◆ EXERCISE ◆
What you return should be every line below, word for word, and none of the images.

◆ INFORMATION SUPPLIED ◆

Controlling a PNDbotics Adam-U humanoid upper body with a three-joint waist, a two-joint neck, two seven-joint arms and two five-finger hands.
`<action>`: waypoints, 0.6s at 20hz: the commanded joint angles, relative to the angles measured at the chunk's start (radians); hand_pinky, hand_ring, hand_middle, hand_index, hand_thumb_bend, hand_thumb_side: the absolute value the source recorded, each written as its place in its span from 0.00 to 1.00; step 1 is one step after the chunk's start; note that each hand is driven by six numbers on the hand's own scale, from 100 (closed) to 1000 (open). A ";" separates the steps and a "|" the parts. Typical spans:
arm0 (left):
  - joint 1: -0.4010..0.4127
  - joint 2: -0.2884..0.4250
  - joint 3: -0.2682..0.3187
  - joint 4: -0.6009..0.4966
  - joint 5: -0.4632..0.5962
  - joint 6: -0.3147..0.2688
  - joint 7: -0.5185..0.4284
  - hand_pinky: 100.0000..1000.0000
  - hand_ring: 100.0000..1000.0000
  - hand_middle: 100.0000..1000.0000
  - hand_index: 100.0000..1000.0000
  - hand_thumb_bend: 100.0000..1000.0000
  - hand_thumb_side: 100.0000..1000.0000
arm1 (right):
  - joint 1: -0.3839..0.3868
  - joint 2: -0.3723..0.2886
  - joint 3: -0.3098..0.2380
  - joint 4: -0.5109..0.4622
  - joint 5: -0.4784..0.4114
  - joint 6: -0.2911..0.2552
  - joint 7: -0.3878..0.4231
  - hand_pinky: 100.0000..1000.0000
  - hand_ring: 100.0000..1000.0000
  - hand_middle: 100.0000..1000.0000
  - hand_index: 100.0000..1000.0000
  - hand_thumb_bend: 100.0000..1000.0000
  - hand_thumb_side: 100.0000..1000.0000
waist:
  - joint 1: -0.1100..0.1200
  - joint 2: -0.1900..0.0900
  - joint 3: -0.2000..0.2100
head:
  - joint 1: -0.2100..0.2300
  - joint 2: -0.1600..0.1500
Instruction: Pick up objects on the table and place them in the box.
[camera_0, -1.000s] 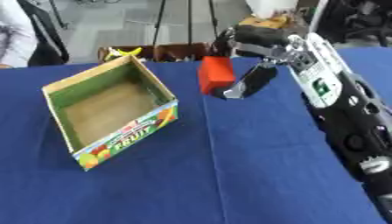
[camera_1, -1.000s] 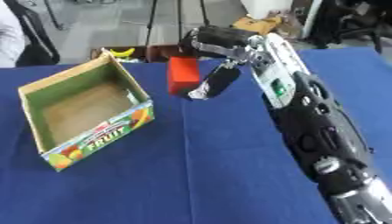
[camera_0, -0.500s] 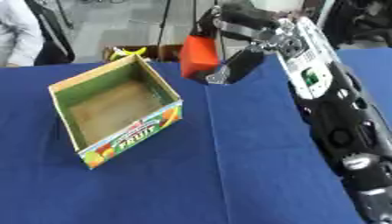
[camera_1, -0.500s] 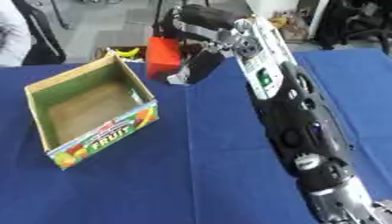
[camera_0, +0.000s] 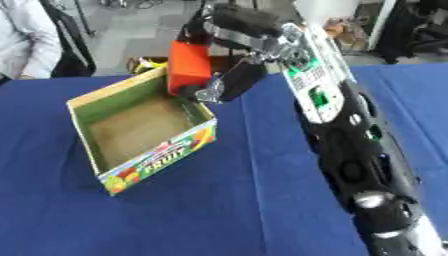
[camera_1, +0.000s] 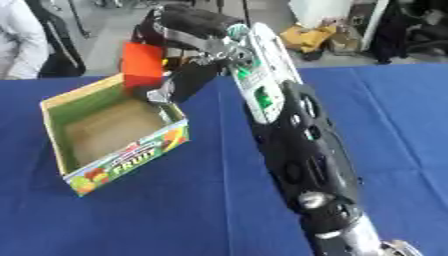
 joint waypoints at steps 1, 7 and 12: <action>-0.006 0.008 -0.002 -0.020 0.004 -0.001 -0.006 0.28 0.54 0.63 0.89 0.46 0.85 | -0.022 0.044 -0.017 -0.020 0.079 -0.103 0.090 0.58 0.51 0.21 0.38 0.00 0.36 | 0.004 -0.016 0.004 | -0.006 -0.013; -0.006 0.006 -0.002 -0.020 0.005 -0.001 -0.008 0.28 0.54 0.63 0.89 0.46 0.85 | -0.010 0.088 -0.037 0.010 0.211 -0.027 -0.002 0.58 0.51 0.21 0.38 0.00 0.35 | 0.005 -0.013 0.009 | -0.008 -0.013; -0.006 0.005 -0.004 -0.020 0.006 -0.001 -0.010 0.28 0.54 0.63 0.89 0.46 0.85 | -0.003 0.120 -0.047 0.017 0.237 0.002 -0.042 0.58 0.51 0.20 0.37 0.00 0.34 | 0.008 -0.013 0.008 | -0.010 -0.017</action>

◆ EXERCISE OUTPUT ◆
Controlling a PNDbotics Adam-U humanoid upper body with a three-joint waist, a two-joint neck, two seven-joint arms and two five-finger hands.
`<action>`: waypoints, 0.6s at 20hz: the commanded joint angles, relative to the angles measured at the chunk's start (radians); hand_pinky, hand_ring, hand_middle, hand_index, hand_thumb_bend, hand_thumb_side: the absolute value the source recorded, each written as its place in its span from 0.00 to 1.00; step 1 is one step after the chunk's start; note that each hand is driven by six numbers on the hand's own scale, from 100 (closed) to 1000 (open). A ";" separates the steps and a "|" the parts. Typical spans:
arm0 (left):
  - joint 1: -0.4010..0.4127
  - joint 2: -0.2884..0.4250
  - joint 3: -0.2682..0.3187
  - joint 4: -0.6009..0.4966
  - joint 5: -0.4632..0.5962
  - joint 6: -0.3147..0.2688
  - joint 7: -0.5185..0.4284
  - hand_pinky: 100.0000..1000.0000
  - hand_ring: 100.0000..1000.0000
  - hand_middle: 100.0000..1000.0000
  - hand_index: 100.0000..1000.0000
  - hand_thumb_bend: 100.0000..1000.0000
  - hand_thumb_side: 100.0000..1000.0000
arm1 (right):
  - joint 1: -0.3839..0.3868
  - joint 2: -0.3723..0.2886
  - joint 3: -0.3098..0.2380
  - joint 4: -0.5109..0.4622
  - joint 5: -0.4784..0.4114
  - joint 6: -0.2911..0.2552
  - joint 7: -0.3878..0.4231
  - hand_pinky: 100.0000..1000.0000
  - hand_ring: 100.0000..1000.0000
  - hand_middle: 100.0000..1000.0000
  - hand_index: 100.0000..1000.0000
  - hand_thumb_bend: 100.0000..1000.0000
  - hand_thumb_side: 100.0000..1000.0000
waist:
  - joint 1: -0.1100..0.1200
  - joint 2: -0.1900..0.0900
  - joint 3: -0.2000..0.2100
head:
  - joint 1: -0.2100..0.2300
  - joint 2: -0.1600..0.1500
Instruction: Pick up objects on the table and place them in the box.
[camera_0, -1.000s] 
[camera_1, -1.000s] 
[camera_0, -0.500s] 
[camera_1, -0.500s] 
[camera_0, +0.000s] 
[camera_1, +0.000s] 
 joint waypoints at steps 1, 7 and 12: <action>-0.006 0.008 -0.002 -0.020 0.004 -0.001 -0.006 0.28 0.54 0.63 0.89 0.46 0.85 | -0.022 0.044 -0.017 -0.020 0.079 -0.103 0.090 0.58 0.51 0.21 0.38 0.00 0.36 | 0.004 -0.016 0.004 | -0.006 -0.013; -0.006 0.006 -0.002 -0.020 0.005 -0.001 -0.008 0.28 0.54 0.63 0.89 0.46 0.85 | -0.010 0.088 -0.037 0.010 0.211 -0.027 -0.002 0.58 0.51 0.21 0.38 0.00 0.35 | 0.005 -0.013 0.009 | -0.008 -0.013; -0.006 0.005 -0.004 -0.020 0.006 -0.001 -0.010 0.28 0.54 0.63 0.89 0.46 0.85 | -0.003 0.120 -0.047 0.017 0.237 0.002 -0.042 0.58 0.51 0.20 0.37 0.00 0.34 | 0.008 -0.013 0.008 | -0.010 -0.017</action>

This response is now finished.